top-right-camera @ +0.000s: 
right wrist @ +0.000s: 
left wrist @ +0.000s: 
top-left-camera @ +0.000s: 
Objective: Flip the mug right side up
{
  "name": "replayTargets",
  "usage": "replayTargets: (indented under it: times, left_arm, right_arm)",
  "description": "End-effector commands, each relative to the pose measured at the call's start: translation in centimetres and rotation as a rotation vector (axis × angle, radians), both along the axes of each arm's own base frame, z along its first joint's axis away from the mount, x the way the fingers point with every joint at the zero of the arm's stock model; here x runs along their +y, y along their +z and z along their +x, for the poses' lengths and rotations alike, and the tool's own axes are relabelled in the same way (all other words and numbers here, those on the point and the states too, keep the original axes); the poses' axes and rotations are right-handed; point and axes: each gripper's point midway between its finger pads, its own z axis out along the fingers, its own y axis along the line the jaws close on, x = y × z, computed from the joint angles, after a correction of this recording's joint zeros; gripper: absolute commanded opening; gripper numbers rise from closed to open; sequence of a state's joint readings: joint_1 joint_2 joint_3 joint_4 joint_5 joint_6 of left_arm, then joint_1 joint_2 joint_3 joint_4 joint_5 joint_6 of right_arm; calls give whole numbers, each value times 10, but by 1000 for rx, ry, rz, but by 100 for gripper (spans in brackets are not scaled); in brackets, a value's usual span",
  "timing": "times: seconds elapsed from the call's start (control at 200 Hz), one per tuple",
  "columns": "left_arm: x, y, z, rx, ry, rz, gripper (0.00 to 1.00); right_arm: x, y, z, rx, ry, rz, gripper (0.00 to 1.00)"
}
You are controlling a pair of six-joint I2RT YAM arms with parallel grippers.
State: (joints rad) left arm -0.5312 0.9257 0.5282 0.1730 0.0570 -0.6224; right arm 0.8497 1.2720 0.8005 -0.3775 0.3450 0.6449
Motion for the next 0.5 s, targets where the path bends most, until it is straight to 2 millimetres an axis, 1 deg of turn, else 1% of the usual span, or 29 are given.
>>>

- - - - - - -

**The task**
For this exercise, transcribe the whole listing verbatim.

**Your response**
top-right-camera @ +0.000s: 
right wrist @ +0.000s: 
left wrist @ +0.000s: 
top-left-camera @ +0.000s: 
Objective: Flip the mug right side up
{
  "name": "replayTargets",
  "usage": "replayTargets: (indented under it: times, left_arm, right_arm)",
  "description": "End-effector commands, each relative to the pose measured at the call's start: translation in centimetres and rotation as a rotation vector (axis × angle, radians), both along the axes of each arm's own base frame, z along its first joint's axis away from the mount, x the way the fingers point with every joint at the zero of the arm's stock model; here x runs along their +y, y along their +z and z along their +x, for the poses' lengths and rotations alike, and the tool's own axes are relabelled in the same way (all other words and numbers here, those on the point and the states too, keep the original axes); the poses' axes and rotations are right-handed; point and axes: each gripper's point midway between its finger pads, its own z axis out along the fingers, its own y axis along the line the jaws close on, x = y × z, computed from the joint angles, after a correction of this recording's joint zeros; gripper: absolute commanded opening; gripper numbers rise from closed to open; sequence of a state's joint readings: joint_1 joint_2 joint_3 joint_4 joint_5 joint_6 of left_arm, then joint_1 joint_2 joint_3 joint_4 joint_5 joint_6 of right_arm; calls give whole numbers, each value times 10, but by 1000 for rx, ry, rz, but by 100 for gripper (spans in brackets are not scaled); in brackets, a value's usual span",
  "timing": "times: seconds elapsed from the call's start (control at 200 Hz), one per tuple",
  "columns": "left_arm: x, y, z, rx, ry, rz, gripper (0.00 to 1.00); right_arm: x, y, z, rx, ry, rz, gripper (0.00 to 1.00)"
}
You are controlling a pair of six-joint I2RT YAM arms with parallel grippers.
State: (joints rad) left arm -0.5312 0.9257 0.5282 0.1730 0.0570 -0.6224; right arm 0.8497 1.2720 0.8005 -0.3775 0.3450 0.6449
Motion for the next 0.5 s, targets where the path bends most, until it is straight to 2 millimetres an axis, 1 deg of turn, else 1% of the usual span, or 29 are given.
>>>

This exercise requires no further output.